Ferns were prominent during the Carboniferous Period, about nearly three hundred million years ago. The first twenty five million years witnessed such an abundance of ferns that it is sometimes referred to as the Age of Ferns. It is said that the earth’s coal beds were formed from the remains of these massive forests.

The varieties
There are at least ten or twelve thousand species of ferns in a wide variety of shapes and sizes. Some tree ferns found high in the tropics grow to a height of ten meters or more and these are the largest among ferns. The genus Cyathea has a form like that of a tree. Its stem is like a trunk and measures a good twenty-four meters in height. They are topped with a thick crown of fronds. There are many that are small and fragile, like those in the family Ophioglossaceae, which produce a single frond each year, or those that belong to the family Hymenophyliaceae, which have fronds only one or two cells thick. The tiny fragile ferns found in tropical forests look rather like moss. In temperate glades and woodland, ferns such as bracken are more commonly found.  

Ferns

 

Leaves and stem
Although ferns are generally bracketed along with horsetails and club mosses, the leaves of the fern and those of horsetails and club mosses are different. Ferns have large compound leaves. They are complexly veined fronds, which are more closely related to the leaves of the seed-bearing vascular plants. Whereas, those of horsetails and club mosses are scale like, with one-veined leaves. The leaves of the fern uncurl in a typical fashion during spring.

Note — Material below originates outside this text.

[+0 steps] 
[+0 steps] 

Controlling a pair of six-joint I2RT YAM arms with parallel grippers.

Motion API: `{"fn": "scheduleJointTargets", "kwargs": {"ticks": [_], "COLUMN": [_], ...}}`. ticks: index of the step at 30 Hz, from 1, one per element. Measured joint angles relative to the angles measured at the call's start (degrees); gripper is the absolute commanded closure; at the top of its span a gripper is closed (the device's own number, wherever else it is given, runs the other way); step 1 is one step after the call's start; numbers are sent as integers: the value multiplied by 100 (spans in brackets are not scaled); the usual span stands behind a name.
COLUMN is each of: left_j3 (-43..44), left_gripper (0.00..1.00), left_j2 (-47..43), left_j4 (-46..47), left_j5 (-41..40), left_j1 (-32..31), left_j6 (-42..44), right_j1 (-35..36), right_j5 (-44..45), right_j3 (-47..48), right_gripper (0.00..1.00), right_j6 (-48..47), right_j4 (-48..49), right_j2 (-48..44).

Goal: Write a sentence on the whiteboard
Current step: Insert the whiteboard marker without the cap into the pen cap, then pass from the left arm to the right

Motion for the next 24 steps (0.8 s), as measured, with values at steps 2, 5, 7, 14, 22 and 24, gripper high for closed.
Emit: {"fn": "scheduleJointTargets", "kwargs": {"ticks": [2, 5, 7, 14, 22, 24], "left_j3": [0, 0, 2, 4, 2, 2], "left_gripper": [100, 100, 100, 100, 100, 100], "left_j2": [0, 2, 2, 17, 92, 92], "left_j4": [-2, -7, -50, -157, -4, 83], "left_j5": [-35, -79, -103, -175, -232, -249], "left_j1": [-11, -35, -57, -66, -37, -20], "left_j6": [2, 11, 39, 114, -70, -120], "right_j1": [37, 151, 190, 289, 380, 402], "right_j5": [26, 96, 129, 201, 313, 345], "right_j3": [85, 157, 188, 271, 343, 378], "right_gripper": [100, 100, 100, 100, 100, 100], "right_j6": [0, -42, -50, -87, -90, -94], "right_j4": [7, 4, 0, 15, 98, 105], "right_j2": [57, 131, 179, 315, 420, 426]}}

All fern stems come from underground rhizomes (subterranean plant stem that is thickened by deposits of reserve food material and which produce shoots above and roots below). The spores of the most common species may be found in rows on the underside of the leaves. 

Reproduction
Ferns, club mosses and horsetails reproduce in a similar way. There is an alternation of generations. Morphologically, the life cycle may be divided into two phases – sporophyte and gametophyte. The sporophyte generation is the mature, fronded form. It is the spore bearing plant of ferns and its cousins and is also the largest and most obvious stage in the fern’s life cycle. 

The plants that bear reproduction cells, known as gametes, are small and tiny and they are called gametophy. They resemble a moss or liverwort. This generation begins with the germination of a spore, a single microscopic cell produced by a mature sporophyte. The spores of a mature fern are contained in cases called sporangia found on the leaves of the plant. Generally, spores are carried and scattered by the wind. When the spores germinate, they produce tiny heart or ribbon shaped structures that possess a single set of chromosomes.

Uses
Ferns are used as indoor plants. Another use of the fern is the ether that is extracted from the rhizomes of the male fern. Veterinary doctors use it to get rid of parasitic worms.